Uncertainty Analysis of an Interfacial Area Reconstruction Algorithm

摘要

Wire mesh sensors (WMS) are state of the art devices that allow high resolution (in space and time) measurement of 2D void fraction distribution in any two-phase flow regime. Data using WMS have been recorded at the Helmholtz Zentrum Dresden Rossendorf (HZDR) for a wide combination of superficial gas and liquid velocities, providing an excellent database for advances in two-phase flow modeling. In two-phase flow, the interfacial area plays an integral role in coupling the mass, momentum and energy transport equations of the liquid and gas phase. While current models used in best-estimate thermal-hydraulic codes (e.g. RELAP5, TRACE, TRACG, etc.) are still based on algebraic correlations for the estimation of the interfacial area in different flow regimes, interfacial area transport equations (IATE) have been proposed to predict the dynamic propagation in space and time of interfacial area. IATE models are still under development and the HZDR WMS experiments would provide an excellent basis for the validation and further advance of these models. The current paper is focused on the algorithms used to reconstruct interfacial area densities from the void-fraction voxel data measured using WMS. In previous research efforts, a surface triangularization algorithm has been developed in order to estimate the surface area of individual bubbles recorded with the WMS, and estimate the interfacial area in the given flow condition.
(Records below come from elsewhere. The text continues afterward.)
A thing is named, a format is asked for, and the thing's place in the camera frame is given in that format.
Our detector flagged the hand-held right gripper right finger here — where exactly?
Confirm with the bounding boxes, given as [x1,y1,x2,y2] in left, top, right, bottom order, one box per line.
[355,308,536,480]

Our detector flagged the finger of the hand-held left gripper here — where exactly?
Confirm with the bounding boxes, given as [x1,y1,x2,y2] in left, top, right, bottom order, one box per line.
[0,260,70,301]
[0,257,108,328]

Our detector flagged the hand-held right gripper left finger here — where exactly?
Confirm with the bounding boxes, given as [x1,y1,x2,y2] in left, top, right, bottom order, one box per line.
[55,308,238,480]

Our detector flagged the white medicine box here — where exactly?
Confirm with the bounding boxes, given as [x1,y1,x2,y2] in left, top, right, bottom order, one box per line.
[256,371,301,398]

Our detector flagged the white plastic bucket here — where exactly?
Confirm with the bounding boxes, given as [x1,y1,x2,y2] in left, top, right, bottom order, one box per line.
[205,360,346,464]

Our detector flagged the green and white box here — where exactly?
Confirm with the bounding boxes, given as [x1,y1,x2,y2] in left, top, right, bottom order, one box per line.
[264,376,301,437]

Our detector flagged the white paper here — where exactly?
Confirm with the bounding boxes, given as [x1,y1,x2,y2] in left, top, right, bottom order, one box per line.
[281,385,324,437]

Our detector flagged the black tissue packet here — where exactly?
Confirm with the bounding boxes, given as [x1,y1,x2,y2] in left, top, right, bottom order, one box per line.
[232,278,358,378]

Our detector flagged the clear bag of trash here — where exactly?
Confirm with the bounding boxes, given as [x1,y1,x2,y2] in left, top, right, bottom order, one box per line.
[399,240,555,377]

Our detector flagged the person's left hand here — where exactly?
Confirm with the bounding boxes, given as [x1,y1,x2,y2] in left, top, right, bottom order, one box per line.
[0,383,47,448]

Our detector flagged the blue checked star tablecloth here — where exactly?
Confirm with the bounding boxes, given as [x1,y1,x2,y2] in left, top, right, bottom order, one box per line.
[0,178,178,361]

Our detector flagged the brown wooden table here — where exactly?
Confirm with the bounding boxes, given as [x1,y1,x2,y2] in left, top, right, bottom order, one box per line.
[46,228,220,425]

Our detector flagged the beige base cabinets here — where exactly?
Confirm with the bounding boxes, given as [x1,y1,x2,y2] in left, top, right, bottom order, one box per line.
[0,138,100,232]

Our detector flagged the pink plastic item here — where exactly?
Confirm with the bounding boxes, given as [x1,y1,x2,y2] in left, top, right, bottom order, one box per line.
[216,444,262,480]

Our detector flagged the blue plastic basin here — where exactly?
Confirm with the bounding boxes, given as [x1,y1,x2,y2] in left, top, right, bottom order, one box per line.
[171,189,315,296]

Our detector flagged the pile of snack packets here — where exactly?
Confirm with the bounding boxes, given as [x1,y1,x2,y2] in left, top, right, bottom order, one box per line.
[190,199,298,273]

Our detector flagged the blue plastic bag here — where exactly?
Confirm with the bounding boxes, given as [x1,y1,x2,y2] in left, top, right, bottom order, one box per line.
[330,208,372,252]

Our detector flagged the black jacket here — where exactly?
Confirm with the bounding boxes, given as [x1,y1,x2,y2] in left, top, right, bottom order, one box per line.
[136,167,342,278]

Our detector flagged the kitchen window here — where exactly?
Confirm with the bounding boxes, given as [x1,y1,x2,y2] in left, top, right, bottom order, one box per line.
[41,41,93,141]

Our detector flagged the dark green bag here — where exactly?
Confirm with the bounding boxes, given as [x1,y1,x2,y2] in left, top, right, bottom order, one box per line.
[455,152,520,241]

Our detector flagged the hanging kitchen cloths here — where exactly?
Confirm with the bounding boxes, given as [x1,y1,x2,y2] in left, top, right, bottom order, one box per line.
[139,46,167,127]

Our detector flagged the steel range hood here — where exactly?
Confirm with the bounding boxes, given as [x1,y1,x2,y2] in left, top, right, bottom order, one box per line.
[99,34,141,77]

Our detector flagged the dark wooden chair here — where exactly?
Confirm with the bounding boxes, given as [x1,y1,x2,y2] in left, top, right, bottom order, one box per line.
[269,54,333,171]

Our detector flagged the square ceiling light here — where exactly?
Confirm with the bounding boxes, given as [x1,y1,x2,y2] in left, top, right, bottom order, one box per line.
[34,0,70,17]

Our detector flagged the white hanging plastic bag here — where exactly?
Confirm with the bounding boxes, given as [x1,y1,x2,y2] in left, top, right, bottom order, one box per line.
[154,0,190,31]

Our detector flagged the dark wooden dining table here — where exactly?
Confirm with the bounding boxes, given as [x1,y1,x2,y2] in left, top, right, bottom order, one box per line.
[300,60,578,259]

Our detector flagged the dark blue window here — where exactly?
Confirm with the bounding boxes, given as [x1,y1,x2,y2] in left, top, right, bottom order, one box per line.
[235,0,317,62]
In the present paper, synthetically generated bubbles are used to assess the algorithm's accuracy. As the interfacial area of the synthetic bubbles are defined by user inputs, the error introduced by the algorithm can be quantitatively obtained. In the present paper, the accuracy of interfacial area measurements is characterized for different bubbles sizes and shapes, and for different WMS acquisition frequencies. It is found that while convex shapes are successfully analyzed by the reconstruction algorithm, difficulties are faced when concave shapes such as internal cavities are introduced.